Department of Radiation Oncology, Medical Center University of Freiburg, Faculty of Medicine, University of Freiburg, Freiburg, Germany.
German Cancer Consortium (DKTK), Partner Site Freiburg, Freiburg, Germany.
Radiat Oncol. 2018 Aug 29;13(1):159. doi: 10.1186/s13014-018-1103-1.
To assess the effect of radiochemotherapy (RCT) on proposed tumour hypoxia marker transverse relaxation time (T2*) and to analyse the relation between T2* and F-misonidazole PET/CT (FMISO-PET) and F-fluorodeoxyglucose PET/CT (FDG-PET).

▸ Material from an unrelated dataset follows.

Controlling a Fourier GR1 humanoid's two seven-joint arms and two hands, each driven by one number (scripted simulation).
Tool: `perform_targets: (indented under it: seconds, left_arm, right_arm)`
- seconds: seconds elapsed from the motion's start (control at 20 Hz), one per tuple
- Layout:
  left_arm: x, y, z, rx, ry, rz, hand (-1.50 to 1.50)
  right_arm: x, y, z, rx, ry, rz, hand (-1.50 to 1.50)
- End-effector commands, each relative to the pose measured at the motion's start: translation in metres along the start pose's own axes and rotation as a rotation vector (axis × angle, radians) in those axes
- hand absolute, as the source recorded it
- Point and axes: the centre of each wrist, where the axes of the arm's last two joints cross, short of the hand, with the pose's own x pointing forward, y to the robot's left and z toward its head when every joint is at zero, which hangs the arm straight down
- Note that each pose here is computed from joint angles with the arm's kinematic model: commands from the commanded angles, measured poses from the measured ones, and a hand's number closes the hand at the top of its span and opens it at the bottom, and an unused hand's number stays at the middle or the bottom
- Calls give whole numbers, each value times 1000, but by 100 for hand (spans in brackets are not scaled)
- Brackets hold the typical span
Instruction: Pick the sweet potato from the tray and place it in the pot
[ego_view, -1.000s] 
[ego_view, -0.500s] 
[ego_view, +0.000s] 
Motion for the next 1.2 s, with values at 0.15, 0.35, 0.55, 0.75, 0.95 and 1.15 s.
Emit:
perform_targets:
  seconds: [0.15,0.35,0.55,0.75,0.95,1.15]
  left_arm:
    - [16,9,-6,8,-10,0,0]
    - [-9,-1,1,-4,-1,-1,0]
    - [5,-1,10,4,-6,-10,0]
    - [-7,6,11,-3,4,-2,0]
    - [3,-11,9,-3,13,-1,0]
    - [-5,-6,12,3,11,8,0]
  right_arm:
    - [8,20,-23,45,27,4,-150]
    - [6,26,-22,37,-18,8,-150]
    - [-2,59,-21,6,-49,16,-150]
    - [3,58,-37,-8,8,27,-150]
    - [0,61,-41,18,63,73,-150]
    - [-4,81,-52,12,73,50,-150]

Ten patients undergoing definitive RCT for squamous cell head-and-neck cancer (HNSCC) received repeat FMISO- and 3 Tesla T2*-weighted MRI at weeks 0, 2 and 5 during treatment and FDG-PET at baseline. Gross tumour volumes (GTV) of tumour (T), lymph nodes (LN) and hypoxic subvolumes (HSV, based on FMISO-PET) and complementary non-hypoxic subvolumes (nonHSV) were generated. Mean values for T2* and SUVmean FDG were determined.

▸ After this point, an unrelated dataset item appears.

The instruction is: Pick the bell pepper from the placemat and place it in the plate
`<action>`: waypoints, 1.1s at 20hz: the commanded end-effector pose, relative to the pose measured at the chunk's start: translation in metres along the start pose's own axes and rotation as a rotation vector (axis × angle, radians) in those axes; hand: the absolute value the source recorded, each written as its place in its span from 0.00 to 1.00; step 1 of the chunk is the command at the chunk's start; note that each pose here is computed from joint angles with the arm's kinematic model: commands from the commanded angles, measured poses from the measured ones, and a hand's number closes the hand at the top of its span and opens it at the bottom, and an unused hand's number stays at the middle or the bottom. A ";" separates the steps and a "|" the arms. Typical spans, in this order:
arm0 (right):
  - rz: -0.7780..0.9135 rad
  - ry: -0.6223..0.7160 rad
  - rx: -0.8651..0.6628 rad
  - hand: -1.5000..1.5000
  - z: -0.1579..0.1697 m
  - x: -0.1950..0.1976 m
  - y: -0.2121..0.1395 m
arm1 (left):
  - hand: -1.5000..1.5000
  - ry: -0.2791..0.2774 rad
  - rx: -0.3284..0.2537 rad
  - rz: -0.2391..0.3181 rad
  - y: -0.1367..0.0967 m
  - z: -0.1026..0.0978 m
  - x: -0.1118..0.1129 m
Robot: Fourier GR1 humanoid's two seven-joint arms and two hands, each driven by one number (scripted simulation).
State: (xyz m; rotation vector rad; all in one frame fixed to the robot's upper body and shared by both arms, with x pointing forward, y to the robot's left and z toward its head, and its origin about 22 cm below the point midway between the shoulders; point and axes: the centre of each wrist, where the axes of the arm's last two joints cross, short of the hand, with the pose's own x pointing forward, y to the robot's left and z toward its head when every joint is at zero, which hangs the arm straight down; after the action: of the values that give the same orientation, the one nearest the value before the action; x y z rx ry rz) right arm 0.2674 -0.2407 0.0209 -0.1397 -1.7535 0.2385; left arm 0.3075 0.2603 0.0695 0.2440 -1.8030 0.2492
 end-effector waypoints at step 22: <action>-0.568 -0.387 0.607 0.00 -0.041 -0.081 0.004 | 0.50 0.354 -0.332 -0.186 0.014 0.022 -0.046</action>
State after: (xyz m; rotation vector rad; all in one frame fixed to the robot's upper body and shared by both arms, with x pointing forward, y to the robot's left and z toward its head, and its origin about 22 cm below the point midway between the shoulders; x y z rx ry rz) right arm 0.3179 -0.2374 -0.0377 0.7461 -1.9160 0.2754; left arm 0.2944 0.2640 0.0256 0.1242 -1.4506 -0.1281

During RCT, marked reduction of tumour hypoxia on FMISO-PET was observed (T, LN), while mean T2* did not change significantly. At baseline, mean T2* values within HSV-T (15 ± 5 ms) were smaller compared to nonHSV-T (18 ± 3 ms; p = 0.051), whereas FDG SUVmean (12 ± 6) was significantly higher for HSV-T (12 ± 6) than for nonHSV-T (6 ± 3; p = 0.026) and higher for HSV-LN (10 ± 4) than for nonHSV-LN (5 ± 2; p ≤ 0.011). Correlation between FMISO PET and FDG PET was higher than between FMSIO PET and T2* (R for GTV-T (FMISO/FDG) = 0.81, R for GTV-T (FMISO/T2*) = 0.32).
Marked reduction of tumour hypoxia between week 0, 2 and 5 found on FMISO PET was not accompanied by a significant T2change within GTVs over time. These results suggest a relation between tumour oxygenation status and T2 at baseline, but no simple correlation over time. Therefore, caution is warranted when using T2* as a substitute for FMISO-PET to monitor tumour hypoxia during RCT in HNSCC patients.
DRKS, DRKS00003830 . Registered 23.04.2012.
评估放化疗(RCT)对拟议肿瘤缺氧标志物横向弛豫时间(T2*)的影响,并分析 T2*与 F-间位碘代苯甲脒正电子发射断层扫描/计算机断层扫描(FMISO-PET)和 F-氟脱氧葡萄糖正电子发射断层扫描/计算机断层扫描(FDG-PET)之间的关系。
10 名接受头颈部鳞状细胞癌(HNSCC)根治性 RCT 的患者在治疗期间的第 0、2 和 5 周接受重复 FMISO 和 3 Tesla T2*-加权 MRI,以及基线 FDG-PET。生成肿瘤(T)、淋巴结(LN)和缺氧亚体积(HSV,基于 FMISO-PET)以及互补非缺氧亚体积(nonHSV)的大体肿瘤体积(GTV)。确定 T2*和 FDG SUVmean 的平均值。
在 RCT 期间,观察到 FMISO-PET 上肿瘤缺氧的显著减少(T,LN),而 T2的平均值没有显著变化。在基线时,HSV-T 内的平均 T2值(15±5 ms)小于非 HSV-T(18±3 ms;p=0.051),而 HSV-T 的 FDG SUVmean(12±6)显著高于非 HSV-T(6±3;p=0.026)和 HSV-LN(10±4)高于非 HSV-LN(5±2;p≤0.011)。FMISO PET 和 FDG PET 之间的相关性高于 FMISO PET 和 T2之间的相关性(GTV-T(FMISO/FDG)的 R 值为 0.81,GTV-T(FMISO/T2)的 R 值为 0.32)。
在 FMISO PET 上发现的 0、2 和 5 周之间肿瘤缺氧的显著减少并未伴随着 GTV 内 T2随时间的显著变化。这些结果表明,肿瘤氧合状态与基线时的 T2之间存在关系,但随时间没有简单的相关性。因此,在使用 T2*替代 FMISO-PET 来监测 HNSCC 患者 RCT 期间的肿瘤缺氧时,需要谨慎。
DRKS,DRKS00003830。注册于 2012 年 4 月 23 日。